Según los medios de comunicación el ambiente de camaradería entre los representantes de la Interpol y los miembros del gobierno colombiano eran evidentes, mientras se iniciaba la rueda de prensa en la que se entregaba el informe sobre el análisis técnico forense realizado a 8 dispositivos electrónicos, entre ellos tres computadores, dos discos duros y tres memorias USB.

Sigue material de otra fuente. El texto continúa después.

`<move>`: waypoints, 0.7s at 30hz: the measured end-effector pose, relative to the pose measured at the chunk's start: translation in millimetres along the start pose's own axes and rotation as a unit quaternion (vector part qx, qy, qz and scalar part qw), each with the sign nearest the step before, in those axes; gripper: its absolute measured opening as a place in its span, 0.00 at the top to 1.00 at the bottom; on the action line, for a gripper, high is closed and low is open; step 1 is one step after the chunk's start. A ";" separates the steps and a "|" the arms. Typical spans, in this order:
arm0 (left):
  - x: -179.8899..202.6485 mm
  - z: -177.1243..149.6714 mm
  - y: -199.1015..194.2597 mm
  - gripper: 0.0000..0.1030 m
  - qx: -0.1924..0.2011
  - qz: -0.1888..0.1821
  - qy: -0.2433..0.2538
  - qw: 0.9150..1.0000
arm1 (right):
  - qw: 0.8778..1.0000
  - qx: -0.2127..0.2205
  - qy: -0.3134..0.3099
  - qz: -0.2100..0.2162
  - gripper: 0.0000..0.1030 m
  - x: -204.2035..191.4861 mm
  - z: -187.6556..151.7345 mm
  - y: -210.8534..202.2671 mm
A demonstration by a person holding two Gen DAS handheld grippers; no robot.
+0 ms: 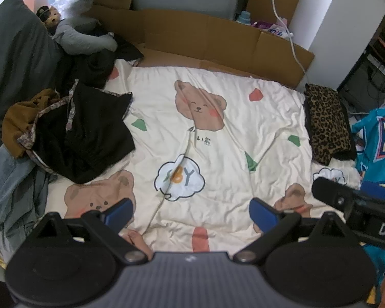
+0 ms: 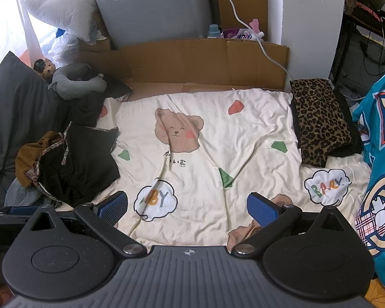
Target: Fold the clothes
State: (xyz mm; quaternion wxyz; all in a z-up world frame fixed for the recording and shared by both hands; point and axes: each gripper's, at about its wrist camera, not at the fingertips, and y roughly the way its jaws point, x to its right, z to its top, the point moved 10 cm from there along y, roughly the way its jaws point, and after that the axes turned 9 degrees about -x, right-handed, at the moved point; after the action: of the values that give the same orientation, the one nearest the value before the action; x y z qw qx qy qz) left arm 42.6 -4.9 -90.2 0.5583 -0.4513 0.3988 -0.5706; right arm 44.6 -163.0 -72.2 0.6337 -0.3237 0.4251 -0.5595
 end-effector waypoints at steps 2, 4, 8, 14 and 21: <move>-0.4 0.7 -0.3 0.04 0.000 0.001 -0.001 1.000 | 1.000 -0.001 -0.001 -0.001 0.01 -0.6 -1.7 0.8; -0.8 1.5 -0.6 0.04 0.001 0.001 -0.001 1.000 | 1.000 -0.003 -0.001 -0.002 0.01 -1.7 -5.2 2.1; -1.6 3.0 -1.2 0.04 0.002 0.002 -0.002 1.000 | 1.000 -0.006 0.000 0.001 0.01 -4.2 -2.8 2.3; -1.9 0.6 -0.4 0.04 0.003 0.000 -0.001 1.000 | 1.000 -0.007 0.002 0.007 0.01 -2.8 -1.8 0.0; -3.1 -0.9 1.2 0.04 -0.001 -0.001 -0.001 1.000 | 1.000 -0.012 0.004 0.010 0.01 -1.8 -0.1 1.1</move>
State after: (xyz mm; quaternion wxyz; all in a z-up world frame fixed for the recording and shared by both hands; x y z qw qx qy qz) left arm 42.0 -1.9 -91.9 0.5576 -0.4527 0.3984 -0.5705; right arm 45.0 -161.0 -72.8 0.6340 -0.3248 0.4370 -0.5492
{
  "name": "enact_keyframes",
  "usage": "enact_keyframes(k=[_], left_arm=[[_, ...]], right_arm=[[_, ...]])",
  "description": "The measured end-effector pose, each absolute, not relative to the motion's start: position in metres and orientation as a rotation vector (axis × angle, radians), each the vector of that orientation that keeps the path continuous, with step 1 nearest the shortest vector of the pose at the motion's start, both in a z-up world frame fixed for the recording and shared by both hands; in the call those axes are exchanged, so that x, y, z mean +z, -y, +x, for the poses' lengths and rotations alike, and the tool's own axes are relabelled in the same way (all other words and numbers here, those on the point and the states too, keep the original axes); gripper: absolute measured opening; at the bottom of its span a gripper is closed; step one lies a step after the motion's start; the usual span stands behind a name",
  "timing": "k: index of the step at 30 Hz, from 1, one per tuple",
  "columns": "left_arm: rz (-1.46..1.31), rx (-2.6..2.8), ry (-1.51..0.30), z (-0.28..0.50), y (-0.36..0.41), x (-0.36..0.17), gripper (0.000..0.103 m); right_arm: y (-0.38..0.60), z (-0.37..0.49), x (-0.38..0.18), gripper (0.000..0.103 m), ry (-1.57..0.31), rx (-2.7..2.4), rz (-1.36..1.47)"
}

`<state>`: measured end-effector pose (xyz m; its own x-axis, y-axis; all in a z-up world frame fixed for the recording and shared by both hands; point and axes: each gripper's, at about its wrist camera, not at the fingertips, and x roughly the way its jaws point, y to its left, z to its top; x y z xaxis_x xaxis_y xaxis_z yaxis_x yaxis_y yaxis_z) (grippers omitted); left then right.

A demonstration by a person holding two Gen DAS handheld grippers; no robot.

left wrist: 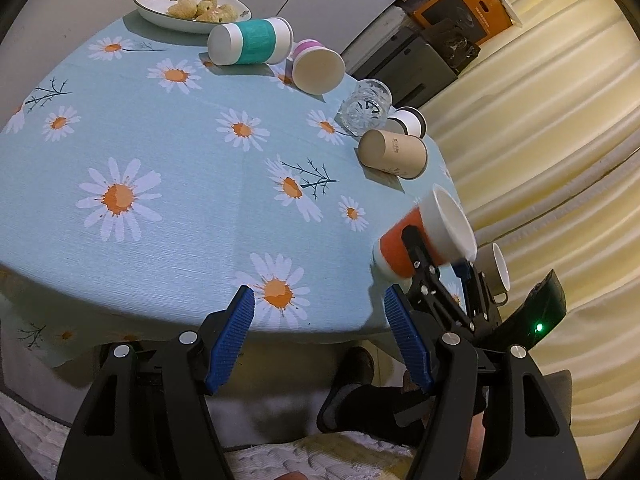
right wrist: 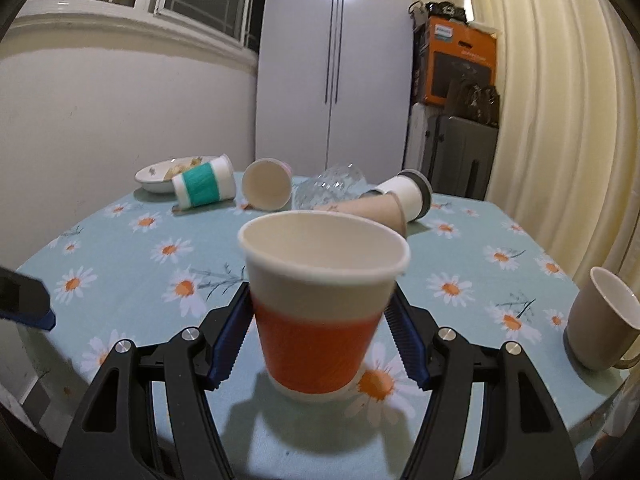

La rueda de prensa fue realizada en el solemne Salón Bolívar del Palacio de San Carlos. En esta, el secretario general de la Interpol, Ronald Noble, ratificó la versión que algunos medios habían anunciado anteriormente, de que los archivos de los computadores de las Farc no habían sufrido modificaciones, pese a haber transcurrido 10 días en manos de las autoridades colombianas. Esto es, desde el sábado 1 de marzo, día del ataque a territorio ecuatoriano, y el lunes 10, cuando la Interpol recibió oficialmente este material.
Pese a esta aseveración, se reconoció que durante esos 10 días hubo más de 48 000 accesos a estos archivos. Y que el procedimiento de la Dirección e Investigación Criminal de Colombia (Dijin) no se ciñó a los principios reconocidos internacionalmente.
Sin embargo, la Organización Internacional de Policía Criminal señaló que este error no significa que los documentos hayan sido forjados o manipulados, y que no se violentó la cadena de custodia que es obligatoria en un caso de este tipo.
Además se certificó la información que Colombia hizo al día siguiente del bombardeo, donde se revelaron los supuestos vínculos entre las FARC y los gobiernos de Ecuador y Venezuela.
Luego de garantizar la total independencia del trabajo forense realizado por Interpol, Noble aseguró que fue necesario conformar una Unidad de Gestión, integrada por dos especialistas forenses de Australia y Singapur, "que no hablan español, para que no se dejen influenciar por el contenido de los documentos". La información recabada sumaría 609,6 gigabytes, que según el funcionario equivaldría a 39,5 millones de páginas, que a una persona le tomaría mil años en leerlas.
Por su parte, la canciller María Isabel Salvador y el secretario de la Administración de Gobierno, Vinicio Alvarado, restaron validez a los documentos, por no haberse respetado la "cadena de custodia" de las computadoras, lo que hace que su contenido pierda toda credibilidad legal.